This book starts from the premise that honest and constructive dialogue
between scholars and educators of interculturality, especially from
different geopolitical spheres, is needed more than ever. The book is
about the important and yet contested notion of interculturality-a
notion used in different fields of research. It was co-written by two
scholars who have never met before and who got to know each other
intellectually and personally in the process of writing this book, using
interculturality as a looking-glass. (Re-)negotiating meanings,
ideologies and their own identities in writing the chapters together,
the authors enter into multifaceted dialogues and intercommunicate,
sharing while accepting disagreements. The co-authors' different
profiles in terms of geography, generation, status, preferred paradigms
and multilingual identity (amongst others) are put forward, confronted,
and mirrored in the different chapters, leading to the joint negotiation
of aspirations concerning interculturality in communication and
education.
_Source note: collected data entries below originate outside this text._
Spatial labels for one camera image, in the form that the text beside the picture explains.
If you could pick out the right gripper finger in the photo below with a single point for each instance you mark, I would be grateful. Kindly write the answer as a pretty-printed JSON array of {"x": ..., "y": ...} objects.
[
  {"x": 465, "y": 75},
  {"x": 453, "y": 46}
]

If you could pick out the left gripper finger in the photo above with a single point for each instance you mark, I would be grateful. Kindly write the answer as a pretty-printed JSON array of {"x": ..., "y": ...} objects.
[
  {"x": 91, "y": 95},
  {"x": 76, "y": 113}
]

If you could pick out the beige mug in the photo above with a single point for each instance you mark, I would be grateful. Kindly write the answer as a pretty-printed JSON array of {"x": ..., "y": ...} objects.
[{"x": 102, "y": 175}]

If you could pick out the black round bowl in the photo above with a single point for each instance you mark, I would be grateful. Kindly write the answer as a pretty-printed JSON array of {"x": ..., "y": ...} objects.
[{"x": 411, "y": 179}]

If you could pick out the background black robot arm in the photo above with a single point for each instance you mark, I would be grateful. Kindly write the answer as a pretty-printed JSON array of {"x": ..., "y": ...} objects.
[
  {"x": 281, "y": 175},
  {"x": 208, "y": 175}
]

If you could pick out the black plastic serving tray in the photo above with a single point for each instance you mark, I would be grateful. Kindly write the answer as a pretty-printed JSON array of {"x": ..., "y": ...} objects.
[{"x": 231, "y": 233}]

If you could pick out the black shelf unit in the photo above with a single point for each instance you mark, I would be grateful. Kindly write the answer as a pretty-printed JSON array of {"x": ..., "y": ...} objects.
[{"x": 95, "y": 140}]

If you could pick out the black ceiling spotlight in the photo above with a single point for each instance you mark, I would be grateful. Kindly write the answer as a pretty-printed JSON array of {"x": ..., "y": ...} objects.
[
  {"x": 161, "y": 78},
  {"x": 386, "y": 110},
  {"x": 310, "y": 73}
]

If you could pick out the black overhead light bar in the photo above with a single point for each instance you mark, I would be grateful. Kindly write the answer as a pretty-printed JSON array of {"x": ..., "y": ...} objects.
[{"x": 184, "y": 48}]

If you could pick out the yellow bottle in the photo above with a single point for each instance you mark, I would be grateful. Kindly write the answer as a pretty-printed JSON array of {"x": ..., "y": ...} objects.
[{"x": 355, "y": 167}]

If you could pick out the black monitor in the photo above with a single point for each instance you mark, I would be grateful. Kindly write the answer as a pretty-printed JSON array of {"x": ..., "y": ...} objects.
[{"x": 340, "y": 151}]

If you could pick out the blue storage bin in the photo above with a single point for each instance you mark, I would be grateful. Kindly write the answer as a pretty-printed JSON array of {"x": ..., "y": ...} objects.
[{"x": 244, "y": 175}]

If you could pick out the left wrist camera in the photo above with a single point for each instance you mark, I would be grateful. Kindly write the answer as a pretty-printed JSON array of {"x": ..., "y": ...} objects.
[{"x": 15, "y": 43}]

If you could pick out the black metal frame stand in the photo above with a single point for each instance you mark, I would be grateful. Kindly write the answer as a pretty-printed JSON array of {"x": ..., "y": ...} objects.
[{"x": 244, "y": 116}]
While describing their current takes on interculturality they
also conduct autocritiques of their past and present engagement with the
notion. The following questions are also addressed: Who is talking the
most about interculturality in the world today? Whose voices are not
heard? How to disrupt current hegemonies around the notion for real? And
how to promote epistemological plurality in the discourses and
narratives shaping our understandings of the notion? Autocritiquing is
proposed as a way of unthinking and rethinking interculturality ad
infinitum. This book argues that engaging with the notion requires
constant self-reflection, examining one's positionality and
intersectionality, listening to the voices that one projects onto the
world of, e.g., research and education, and operating transformations in
one's thinking, trying out new paradigms, ideologies and methods.